**Problem details**
Could you reproduce every record below exactly as it stands?

**Information shown**
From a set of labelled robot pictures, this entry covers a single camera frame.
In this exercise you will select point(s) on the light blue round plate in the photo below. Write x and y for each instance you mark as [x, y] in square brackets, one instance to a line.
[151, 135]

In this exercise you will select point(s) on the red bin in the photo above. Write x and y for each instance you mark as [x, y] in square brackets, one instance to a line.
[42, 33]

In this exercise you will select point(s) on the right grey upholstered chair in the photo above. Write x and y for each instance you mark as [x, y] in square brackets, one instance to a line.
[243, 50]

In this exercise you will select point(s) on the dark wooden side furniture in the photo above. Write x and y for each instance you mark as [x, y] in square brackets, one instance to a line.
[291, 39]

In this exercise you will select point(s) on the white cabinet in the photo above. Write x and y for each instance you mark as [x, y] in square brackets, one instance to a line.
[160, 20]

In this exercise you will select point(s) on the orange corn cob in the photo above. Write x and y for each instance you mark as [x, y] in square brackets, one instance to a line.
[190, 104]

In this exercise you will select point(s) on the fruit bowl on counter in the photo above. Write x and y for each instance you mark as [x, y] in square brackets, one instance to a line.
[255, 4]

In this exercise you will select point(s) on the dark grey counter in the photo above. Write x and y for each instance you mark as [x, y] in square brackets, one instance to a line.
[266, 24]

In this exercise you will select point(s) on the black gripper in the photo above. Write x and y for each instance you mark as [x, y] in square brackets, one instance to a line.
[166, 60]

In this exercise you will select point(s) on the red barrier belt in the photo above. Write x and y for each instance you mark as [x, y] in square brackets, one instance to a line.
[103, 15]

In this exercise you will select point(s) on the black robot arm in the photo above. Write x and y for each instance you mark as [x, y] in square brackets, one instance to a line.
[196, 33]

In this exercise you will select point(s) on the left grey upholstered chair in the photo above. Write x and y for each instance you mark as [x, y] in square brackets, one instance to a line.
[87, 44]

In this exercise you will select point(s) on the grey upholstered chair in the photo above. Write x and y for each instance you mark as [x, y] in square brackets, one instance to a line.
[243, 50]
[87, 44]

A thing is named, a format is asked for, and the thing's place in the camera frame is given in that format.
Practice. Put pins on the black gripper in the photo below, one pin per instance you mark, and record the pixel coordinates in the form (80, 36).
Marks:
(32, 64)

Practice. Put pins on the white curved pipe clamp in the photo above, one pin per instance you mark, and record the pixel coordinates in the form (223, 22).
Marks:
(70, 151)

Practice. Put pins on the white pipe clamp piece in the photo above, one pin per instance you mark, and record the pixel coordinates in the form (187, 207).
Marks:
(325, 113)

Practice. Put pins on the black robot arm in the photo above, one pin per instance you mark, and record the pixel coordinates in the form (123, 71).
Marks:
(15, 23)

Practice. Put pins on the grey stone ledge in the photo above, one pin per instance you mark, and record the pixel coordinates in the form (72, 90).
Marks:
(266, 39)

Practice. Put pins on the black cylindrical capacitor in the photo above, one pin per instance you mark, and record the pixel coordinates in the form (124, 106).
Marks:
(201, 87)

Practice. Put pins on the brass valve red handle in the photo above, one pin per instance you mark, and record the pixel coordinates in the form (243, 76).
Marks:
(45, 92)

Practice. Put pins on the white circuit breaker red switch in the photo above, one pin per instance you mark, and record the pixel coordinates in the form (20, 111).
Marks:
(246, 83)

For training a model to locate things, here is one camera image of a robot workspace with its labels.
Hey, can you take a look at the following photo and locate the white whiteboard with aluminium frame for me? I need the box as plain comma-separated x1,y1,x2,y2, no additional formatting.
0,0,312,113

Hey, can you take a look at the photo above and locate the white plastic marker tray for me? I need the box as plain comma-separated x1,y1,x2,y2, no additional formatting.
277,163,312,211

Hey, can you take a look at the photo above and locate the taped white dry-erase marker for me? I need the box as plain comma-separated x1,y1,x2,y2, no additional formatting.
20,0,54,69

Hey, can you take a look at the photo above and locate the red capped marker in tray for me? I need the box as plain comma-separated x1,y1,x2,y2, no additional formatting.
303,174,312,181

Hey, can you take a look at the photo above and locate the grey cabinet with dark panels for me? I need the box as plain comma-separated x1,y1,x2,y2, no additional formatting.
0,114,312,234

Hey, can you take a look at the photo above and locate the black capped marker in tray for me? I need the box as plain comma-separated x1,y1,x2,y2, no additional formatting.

**Final answer**
From a set of labelled robot pictures, this entry covers a single camera frame.
In this exercise you will select point(s) on the light blue round plate in the photo below. Write x and y for each instance you mark as [x, y] in square brackets, one instance to a line.
[151, 135]

In this exercise you will select point(s) on the red bin in the photo above. Write x and y for each instance you mark as [x, y] in square brackets, one instance to a line.
[42, 33]

In this exercise you will select point(s) on the right grey upholstered chair in the photo above. Write x and y for each instance you mark as [x, y] in square brackets, one instance to a line.
[243, 50]

In this exercise you will select point(s) on the dark wooden side furniture in the photo above. Write x and y for each instance you mark as [x, y] in square brackets, one instance to a line.
[291, 39]

In this exercise you will select point(s) on the white cabinet in the photo above. Write x and y for each instance you mark as [x, y] in square brackets, one instance to a line.
[160, 20]

In this exercise you will select point(s) on the orange corn cob in the photo above. Write x and y for each instance you mark as [x, y] in square brackets, one instance to a line.
[190, 104]

In this exercise you will select point(s) on the fruit bowl on counter in the photo above. Write x and y for each instance you mark as [x, y] in square brackets, one instance to a line.
[255, 4]

In this exercise you will select point(s) on the dark grey counter in the photo above. Write x and y for each instance you mark as [x, y] in square brackets, one instance to a line.
[266, 24]

In this exercise you will select point(s) on the black gripper in the photo above. Write x and y for each instance you mark as [x, y] in square brackets, one instance to a line.
[166, 60]

In this exercise you will select point(s) on the red barrier belt in the photo above. Write x and y for each instance you mark as [x, y] in square brackets, one instance to a line.
[103, 15]

In this exercise you will select point(s) on the black robot arm in the photo above. Write x and y for each instance you mark as [x, y] in square brackets, one instance to a line.
[196, 33]

In this exercise you will select point(s) on the left grey upholstered chair in the photo above. Write x and y for each instance you mark as [x, y] in square brackets, one instance to a line.
[87, 44]

In this exercise you will select point(s) on the grey upholstered chair in the photo above. Write x and y for each instance you mark as [x, y] in square brackets, one instance to a line.
[243, 50]
[87, 44]

A thing is named, a format is asked for, and the thing's place in the camera frame is given in that format.
Practice. Put pins on the black gripper in the photo below, one pin per instance you mark, and record the pixel coordinates in the form (80, 36).
Marks:
(32, 64)

Practice. Put pins on the white curved pipe clamp in the photo above, one pin per instance you mark, and record the pixel coordinates in the form (223, 22).
Marks:
(70, 151)

Practice. Put pins on the white pipe clamp piece in the photo above, one pin per instance you mark, and record the pixel coordinates in the form (187, 207).
Marks:
(325, 113)

Practice. Put pins on the black robot arm in the photo above, one pin per instance you mark, and record the pixel coordinates in the form (123, 71).
Marks:
(15, 23)

Practice. Put pins on the grey stone ledge in the photo above, one pin per instance you mark, and record the pixel coordinates in the form (72, 90).
Marks:
(266, 39)

Practice. Put pins on the black cylindrical capacitor in the photo above, one pin per instance you mark, and record the pixel coordinates in the form (124, 106).
Marks:
(201, 87)

Practice. Put pins on the brass valve red handle in the photo above, one pin per instance you mark, and record the pixel coordinates in the form (243, 76).
Marks:
(45, 92)

Practice. Put pins on the white circuit breaker red switch in the photo above, one pin per instance you mark, and record the pixel coordinates in the form (20, 111).
Marks:
(246, 83)

For training a model to locate things, here is one camera image of a robot workspace with its labels.
Hey, can you take a look at the following photo and locate the white whiteboard with aluminium frame for me? I need the box as plain comma-separated x1,y1,x2,y2, no additional formatting.
0,0,312,113

Hey, can you take a look at the photo above and locate the white plastic marker tray for me? I need the box as plain comma-separated x1,y1,x2,y2, no additional formatting.
277,163,312,211

Hey, can you take a look at the photo above and locate the taped white dry-erase marker for me? I need the box as plain comma-separated x1,y1,x2,y2, no additional formatting.
20,0,54,69

Hey, can you take a look at the photo above and locate the red capped marker in tray for me? I need the box as plain comma-separated x1,y1,x2,y2, no additional formatting.
303,174,312,181

Hey, can you take a look at the photo above and locate the grey cabinet with dark panels for me? I need the box as plain comma-separated x1,y1,x2,y2, no additional formatting.
0,114,312,234

Hey, can you take a look at the photo above and locate the black capped marker in tray for me? I need the box as plain comma-separated x1,y1,x2,y2, no additional formatting.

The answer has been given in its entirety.